● **Your objective**
The entries below contain a line with "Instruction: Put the" and a line with "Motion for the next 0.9". Quote exactly those two lines and all lines between them.
____________________
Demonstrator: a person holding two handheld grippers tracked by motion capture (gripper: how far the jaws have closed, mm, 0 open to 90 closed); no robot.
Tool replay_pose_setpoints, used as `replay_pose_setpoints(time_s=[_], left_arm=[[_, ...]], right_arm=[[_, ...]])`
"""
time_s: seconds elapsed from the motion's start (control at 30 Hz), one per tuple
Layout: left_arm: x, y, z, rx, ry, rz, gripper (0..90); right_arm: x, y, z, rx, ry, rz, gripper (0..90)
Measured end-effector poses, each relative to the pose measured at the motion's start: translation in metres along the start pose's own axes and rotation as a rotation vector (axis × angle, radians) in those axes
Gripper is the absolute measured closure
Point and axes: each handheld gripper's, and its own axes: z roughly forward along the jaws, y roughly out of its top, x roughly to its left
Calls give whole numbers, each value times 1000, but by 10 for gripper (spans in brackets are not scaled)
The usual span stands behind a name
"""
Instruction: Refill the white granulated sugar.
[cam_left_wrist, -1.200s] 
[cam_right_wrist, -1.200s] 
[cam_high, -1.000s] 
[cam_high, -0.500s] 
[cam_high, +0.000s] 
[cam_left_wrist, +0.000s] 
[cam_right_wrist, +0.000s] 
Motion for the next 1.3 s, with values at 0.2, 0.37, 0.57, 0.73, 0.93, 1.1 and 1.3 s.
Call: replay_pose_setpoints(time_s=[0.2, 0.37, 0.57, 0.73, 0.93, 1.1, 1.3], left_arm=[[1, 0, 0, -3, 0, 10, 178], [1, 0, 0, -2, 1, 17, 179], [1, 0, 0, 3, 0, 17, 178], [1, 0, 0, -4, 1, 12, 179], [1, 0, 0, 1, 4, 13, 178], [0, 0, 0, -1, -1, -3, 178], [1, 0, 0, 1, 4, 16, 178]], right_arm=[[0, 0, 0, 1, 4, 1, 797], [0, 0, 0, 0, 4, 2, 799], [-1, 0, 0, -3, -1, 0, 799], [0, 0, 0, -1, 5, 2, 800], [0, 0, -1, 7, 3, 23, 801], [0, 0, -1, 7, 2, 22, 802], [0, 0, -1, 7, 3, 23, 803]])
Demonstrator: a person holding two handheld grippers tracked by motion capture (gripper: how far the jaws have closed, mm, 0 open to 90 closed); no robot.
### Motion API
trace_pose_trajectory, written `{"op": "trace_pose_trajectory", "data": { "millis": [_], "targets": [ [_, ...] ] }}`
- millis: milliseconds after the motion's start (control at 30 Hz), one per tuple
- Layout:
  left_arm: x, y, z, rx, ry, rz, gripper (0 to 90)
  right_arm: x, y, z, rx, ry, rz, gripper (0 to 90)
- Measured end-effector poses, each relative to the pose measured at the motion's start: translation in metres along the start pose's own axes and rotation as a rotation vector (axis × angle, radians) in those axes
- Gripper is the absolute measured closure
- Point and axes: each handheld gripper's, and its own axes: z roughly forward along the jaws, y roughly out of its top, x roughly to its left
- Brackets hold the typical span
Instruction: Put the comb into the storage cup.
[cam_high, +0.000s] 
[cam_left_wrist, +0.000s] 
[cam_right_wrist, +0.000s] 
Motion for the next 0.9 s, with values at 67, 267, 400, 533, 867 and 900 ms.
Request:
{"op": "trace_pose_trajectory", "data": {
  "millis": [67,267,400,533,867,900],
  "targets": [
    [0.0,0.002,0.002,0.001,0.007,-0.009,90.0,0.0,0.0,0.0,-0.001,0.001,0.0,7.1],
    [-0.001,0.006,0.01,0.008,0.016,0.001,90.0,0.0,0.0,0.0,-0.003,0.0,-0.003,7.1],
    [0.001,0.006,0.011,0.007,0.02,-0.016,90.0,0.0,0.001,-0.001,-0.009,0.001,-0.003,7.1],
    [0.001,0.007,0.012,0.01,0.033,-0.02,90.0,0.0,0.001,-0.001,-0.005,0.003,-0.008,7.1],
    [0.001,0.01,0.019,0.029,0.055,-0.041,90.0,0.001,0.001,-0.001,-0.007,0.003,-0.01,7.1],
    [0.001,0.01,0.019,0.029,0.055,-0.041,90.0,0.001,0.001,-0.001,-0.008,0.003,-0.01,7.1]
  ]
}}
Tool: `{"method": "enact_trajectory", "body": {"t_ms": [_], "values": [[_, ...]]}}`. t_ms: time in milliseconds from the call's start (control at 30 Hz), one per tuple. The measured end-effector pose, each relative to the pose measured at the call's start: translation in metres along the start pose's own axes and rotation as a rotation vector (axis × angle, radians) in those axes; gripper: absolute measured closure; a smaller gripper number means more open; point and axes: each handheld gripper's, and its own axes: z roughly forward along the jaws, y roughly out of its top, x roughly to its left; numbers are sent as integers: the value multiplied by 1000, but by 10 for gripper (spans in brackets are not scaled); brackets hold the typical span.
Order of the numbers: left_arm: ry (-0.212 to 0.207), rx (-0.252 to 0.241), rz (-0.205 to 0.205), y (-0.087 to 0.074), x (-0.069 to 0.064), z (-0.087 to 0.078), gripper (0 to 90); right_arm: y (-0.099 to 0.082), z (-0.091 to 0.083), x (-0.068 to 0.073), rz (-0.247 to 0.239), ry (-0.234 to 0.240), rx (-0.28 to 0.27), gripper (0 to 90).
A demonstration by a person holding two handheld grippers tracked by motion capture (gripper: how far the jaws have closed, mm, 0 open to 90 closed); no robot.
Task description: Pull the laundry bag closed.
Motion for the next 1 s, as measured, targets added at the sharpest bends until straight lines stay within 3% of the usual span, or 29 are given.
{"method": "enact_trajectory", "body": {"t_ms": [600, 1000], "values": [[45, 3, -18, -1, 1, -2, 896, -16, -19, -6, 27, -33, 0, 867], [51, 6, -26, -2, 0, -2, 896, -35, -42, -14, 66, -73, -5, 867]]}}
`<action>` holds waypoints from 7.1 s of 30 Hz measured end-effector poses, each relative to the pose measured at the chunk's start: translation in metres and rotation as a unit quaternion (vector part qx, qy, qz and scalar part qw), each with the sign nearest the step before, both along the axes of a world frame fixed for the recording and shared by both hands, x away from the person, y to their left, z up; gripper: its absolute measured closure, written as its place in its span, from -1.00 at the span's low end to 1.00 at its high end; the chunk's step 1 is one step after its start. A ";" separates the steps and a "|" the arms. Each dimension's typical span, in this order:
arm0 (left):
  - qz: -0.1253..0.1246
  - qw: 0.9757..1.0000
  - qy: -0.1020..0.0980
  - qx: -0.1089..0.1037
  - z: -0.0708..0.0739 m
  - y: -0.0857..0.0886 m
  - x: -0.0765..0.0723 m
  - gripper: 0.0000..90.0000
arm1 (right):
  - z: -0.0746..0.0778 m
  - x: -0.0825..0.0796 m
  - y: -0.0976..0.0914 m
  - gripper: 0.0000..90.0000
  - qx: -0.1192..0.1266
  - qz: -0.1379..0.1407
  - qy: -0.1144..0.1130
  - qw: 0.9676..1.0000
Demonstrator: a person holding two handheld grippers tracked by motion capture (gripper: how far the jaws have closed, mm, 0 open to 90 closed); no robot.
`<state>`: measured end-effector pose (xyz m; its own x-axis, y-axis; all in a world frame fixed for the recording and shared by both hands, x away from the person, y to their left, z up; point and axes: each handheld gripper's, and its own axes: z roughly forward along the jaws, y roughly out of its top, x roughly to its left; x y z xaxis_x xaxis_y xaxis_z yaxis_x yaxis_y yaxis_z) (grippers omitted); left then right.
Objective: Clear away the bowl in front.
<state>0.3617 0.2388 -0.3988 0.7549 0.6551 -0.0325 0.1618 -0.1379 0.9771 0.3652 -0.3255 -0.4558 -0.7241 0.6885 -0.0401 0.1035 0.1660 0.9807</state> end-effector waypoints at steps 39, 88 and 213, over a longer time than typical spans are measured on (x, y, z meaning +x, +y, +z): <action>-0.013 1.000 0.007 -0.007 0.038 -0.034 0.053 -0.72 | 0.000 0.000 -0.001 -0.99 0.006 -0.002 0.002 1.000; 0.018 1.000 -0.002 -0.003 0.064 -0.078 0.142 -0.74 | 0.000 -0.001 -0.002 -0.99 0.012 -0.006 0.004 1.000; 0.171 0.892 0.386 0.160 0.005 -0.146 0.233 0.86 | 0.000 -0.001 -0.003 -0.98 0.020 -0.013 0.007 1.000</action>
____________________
● **Output of the task**
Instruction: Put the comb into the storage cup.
[cam_high, +0.000s] 
[cam_left_wrist, +0.000s] 
[cam_right_wrist, +0.000s] 
Motion for the next 0.9 s, with values at 67, 267, 400, 533, 867 and 900 ms.

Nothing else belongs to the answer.